I don't think the political motives are strong enough here to get SCOTUS to issue an(other) obviously anti-constitutional outcome-oriented opinion. You'll get Alito and maybe Kavanaugh and maybe Thomas, but that's it.
One problem is that the EO doesn't even try to be legal, as Ilya points out. It would have a better chance if it were cast as a plausible interpretation of the Constitution rather than a partisan policy wet dream.
Oh. Replies actually aren't working. I was like... how do we all keep fucking this up? Reason being a shit site, is the inevitable answer.
Neither Somin nor Baude — nor, I think, any other serious legal analyst — ever made such a prediction about the disqualification suit. About immunity, yes. About disqualification, no. Don't confuse statements about how the court should rule with predictions about how they would rule.
Molly Godiva, I'm not as pessimistic.
The SC has made innumerable decisions where a guilty person gets off the hook because the SC believes, rightly or wrongly, that it's necessary in order to protect some more important constitutional value. Making sure the guilty get punished isn't our highest priority.
To put it more briefly, yeah, Trump was probably guilty, so was Miranda.
The birthright citizenship case is in a different category. Trump is trying to take citizenship and with it all their civil liberties, from a large group of people who haven't committed any crime at all.
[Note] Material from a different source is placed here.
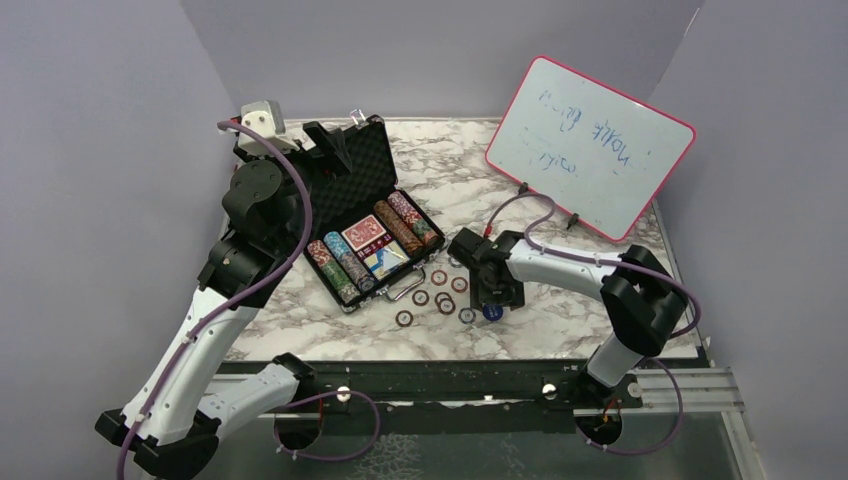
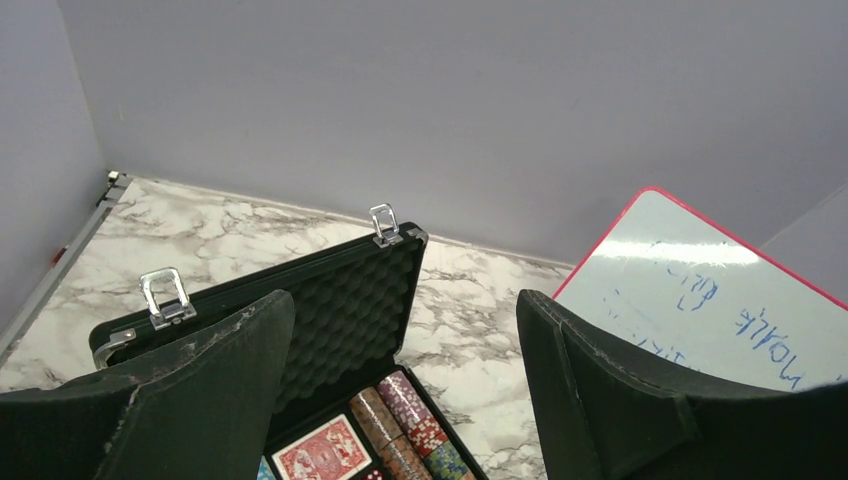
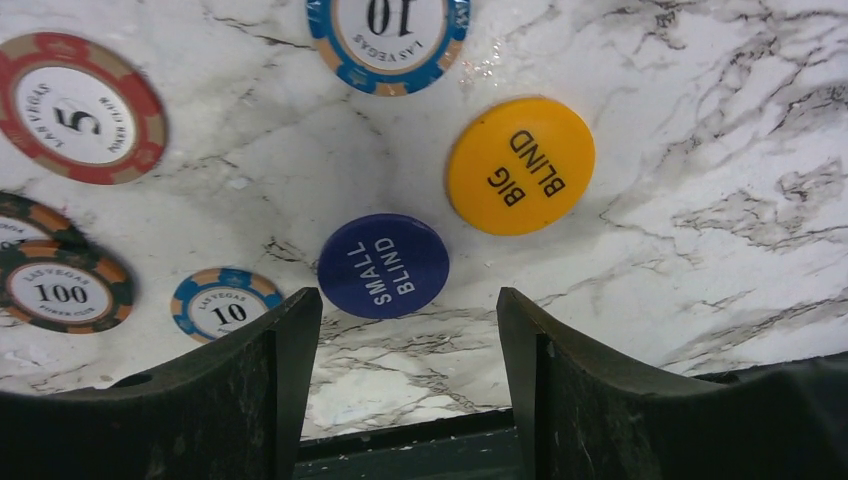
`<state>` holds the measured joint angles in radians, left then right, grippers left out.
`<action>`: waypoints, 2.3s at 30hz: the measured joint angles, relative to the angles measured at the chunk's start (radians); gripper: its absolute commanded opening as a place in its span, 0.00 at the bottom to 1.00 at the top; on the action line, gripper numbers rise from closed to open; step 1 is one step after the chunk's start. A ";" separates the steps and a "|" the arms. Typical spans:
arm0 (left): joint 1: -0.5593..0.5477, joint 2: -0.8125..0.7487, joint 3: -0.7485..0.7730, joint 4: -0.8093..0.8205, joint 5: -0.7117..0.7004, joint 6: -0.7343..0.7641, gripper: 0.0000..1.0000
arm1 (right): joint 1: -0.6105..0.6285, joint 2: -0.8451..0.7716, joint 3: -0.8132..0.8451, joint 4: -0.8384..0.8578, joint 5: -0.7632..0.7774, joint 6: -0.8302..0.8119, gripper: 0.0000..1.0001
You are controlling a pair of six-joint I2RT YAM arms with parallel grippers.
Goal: Pack up texas hold em set
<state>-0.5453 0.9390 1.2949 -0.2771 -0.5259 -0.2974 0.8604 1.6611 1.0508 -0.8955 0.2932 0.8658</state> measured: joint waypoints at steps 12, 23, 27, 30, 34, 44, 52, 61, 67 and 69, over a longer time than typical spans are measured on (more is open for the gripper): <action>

He's also attacking the prerogatives of Congress and the courts. He's going beyond interpreting a law, he's fabricated dates out of thin air and created categories of people with no authorization to do so.
My optimistic guess: 1 or 2 votes at most to uphold the whole thing.
(This reply thing really sucks).
I will be very surprised if they uphold it.
If they adhered to original meaning, then they would uphold it.
But there's something called "fainthearted" originalism for a reason.
Let's set everything else aside: who do you think would be more likely to have a clear understanding of the meaning of the words chosen in 1868: Supreme Court justices in 1898, or Internet randos in 2024?
I am going with the internet randos. That 1898 decision did not consider the scenarios in Trump's EO, or the alien crisis that the USA faces today.
"Supreme Court justices in 1898, or Internet randos in 2024?"
Good question, Mr. Internet rando.
A better question is Supreme Court justices in 1873, or Supreme Court justices in 1898? As it turns out, the former were more likely to have a clear understanding of the words chosen in 1868! 1898 wasn't too bad either, with four out of five understanding it pretty well. What you're missing though is that it doesn't matter for purposes of this EO since the EO conforms to WKA.
An "alien crisis" — which does not exist — cannot change the meaning of the constitution.